My quest to give up worry for Lent began its crash dive last week. In a particular situation, I set aside the compulsion to worry and instead trusted. Trusted that I would be prepared, trusted that I would be relaxed, and trusted that if the situation was to result in the ending that I desired, it would come about. I trusted.
And then I didn’t anymore. When pieces of information emerged, I became discouraged. And for me, discouragement lives as the wide open door to welcoming worry to the party. In the timing of things, I sit, still not knowing the result of the situation. I wait for the phone to ring. I have done all that I can do. There is, quite literally, nothing I can do about it besides pray.
I like action. I like moving. I like executing a plan and seeing the work move something forward. And in this week where my trust has taken a break, where discouragement sets out an appetizer platter and open bar for worry to kick up its heels, I struggled. And I mean stttrrruuugggllleeeedddd.

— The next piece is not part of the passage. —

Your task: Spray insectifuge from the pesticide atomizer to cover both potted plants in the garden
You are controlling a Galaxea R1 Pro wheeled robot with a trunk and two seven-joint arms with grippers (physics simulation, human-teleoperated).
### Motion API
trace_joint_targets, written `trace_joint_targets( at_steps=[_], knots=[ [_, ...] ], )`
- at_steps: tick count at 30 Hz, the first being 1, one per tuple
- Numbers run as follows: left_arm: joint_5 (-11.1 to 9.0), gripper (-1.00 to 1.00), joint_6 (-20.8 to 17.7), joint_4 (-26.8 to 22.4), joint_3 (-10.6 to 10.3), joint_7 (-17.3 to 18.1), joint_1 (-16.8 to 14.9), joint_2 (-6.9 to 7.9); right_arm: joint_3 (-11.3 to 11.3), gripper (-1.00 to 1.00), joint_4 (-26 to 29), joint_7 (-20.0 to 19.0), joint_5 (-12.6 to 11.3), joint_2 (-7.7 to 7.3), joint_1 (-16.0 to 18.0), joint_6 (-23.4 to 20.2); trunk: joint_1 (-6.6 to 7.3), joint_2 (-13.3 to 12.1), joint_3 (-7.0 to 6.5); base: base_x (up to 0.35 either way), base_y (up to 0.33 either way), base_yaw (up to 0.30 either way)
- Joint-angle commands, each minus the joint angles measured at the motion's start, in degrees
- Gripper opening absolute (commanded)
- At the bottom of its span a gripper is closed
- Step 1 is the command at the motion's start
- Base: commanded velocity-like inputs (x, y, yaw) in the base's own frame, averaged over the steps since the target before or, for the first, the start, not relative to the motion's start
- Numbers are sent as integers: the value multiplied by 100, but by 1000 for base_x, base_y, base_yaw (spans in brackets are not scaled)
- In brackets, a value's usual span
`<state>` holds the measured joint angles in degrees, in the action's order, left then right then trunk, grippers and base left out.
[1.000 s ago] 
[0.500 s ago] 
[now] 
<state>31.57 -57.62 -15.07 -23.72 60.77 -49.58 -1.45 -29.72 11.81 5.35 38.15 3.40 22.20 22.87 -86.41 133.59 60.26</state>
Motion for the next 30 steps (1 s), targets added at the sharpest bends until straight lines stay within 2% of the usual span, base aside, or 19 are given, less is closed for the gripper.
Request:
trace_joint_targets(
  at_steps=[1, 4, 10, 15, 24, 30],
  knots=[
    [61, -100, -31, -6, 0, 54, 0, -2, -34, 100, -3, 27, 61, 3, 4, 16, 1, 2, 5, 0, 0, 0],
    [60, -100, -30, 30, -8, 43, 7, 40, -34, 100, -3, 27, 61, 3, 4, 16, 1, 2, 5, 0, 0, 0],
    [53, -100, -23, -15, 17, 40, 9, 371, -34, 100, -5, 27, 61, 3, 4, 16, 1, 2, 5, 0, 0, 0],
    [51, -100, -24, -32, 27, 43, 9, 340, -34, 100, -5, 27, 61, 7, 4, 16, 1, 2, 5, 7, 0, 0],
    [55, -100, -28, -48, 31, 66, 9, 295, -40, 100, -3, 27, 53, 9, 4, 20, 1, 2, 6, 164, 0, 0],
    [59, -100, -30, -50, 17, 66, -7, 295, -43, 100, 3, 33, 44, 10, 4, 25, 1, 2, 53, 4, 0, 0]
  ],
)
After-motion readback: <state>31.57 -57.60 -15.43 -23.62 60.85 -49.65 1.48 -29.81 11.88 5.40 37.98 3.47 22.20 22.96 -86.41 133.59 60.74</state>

As I emerge from that struggle and re-embrace the trust of earlier days, I realize something incredibly antithetical to the human way of thinking about this process of trust. Here is the key to trust:
I need more sleep.
In the days where I trusted, I slept 9 hours a night. Rested and refreshed, I was much more able to identify the early signs of worry and beat it back with a stick. I had the energy to keep my heart and mind scanning for weakness, and perseverance to pray up that weakness into strength and protection. When I stopped sleeping well, I stopped trusting well.
John Ortberg, in his book “Everybody’s Normal Till You Get to Know Them,” writes that the key to him being able to love people more was to get more rest. A paraphrased quote that I particularly enjoy is that sometimes the most godly thing you can do is take a nap.
Right?!? How can we trust Him, something we do not naturally do or else He wouldn’t command it so often, if we don’t have energy to do it? How can we battle the temptations of the day if we are dragging through the day? In committing to following Jesus more closely, I must admit what has become obvious: I must rest.